__Problem description__
Filter the listing below, copying every line in which the word "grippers" appears.
☆ ☆ ☆ ☆ ☆ ☆ ☆
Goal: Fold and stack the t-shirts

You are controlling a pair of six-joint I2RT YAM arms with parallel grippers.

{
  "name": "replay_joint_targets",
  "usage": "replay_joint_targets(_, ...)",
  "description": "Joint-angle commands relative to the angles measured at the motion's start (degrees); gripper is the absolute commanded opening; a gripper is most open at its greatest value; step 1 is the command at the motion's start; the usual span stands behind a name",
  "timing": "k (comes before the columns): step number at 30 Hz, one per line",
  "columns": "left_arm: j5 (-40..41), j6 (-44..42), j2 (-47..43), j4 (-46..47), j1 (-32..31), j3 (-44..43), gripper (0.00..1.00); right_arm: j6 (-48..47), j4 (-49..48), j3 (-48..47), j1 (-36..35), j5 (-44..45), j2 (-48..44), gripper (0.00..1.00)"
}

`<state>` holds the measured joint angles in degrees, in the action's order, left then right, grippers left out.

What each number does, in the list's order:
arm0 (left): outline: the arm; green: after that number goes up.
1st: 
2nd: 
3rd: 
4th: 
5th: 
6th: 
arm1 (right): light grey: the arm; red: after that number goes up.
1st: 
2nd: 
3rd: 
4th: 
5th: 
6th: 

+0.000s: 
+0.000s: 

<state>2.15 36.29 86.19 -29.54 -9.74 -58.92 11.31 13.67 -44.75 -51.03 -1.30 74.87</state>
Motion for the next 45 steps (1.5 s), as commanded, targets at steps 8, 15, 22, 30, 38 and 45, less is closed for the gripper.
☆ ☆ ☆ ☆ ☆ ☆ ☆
__Reply__
You are controlling a pair of six-joint I2RT YAM arms with parallel grippers.
`<state>` holds the measured joint angles in degrees, in the action's order, left then right, grippers left out.

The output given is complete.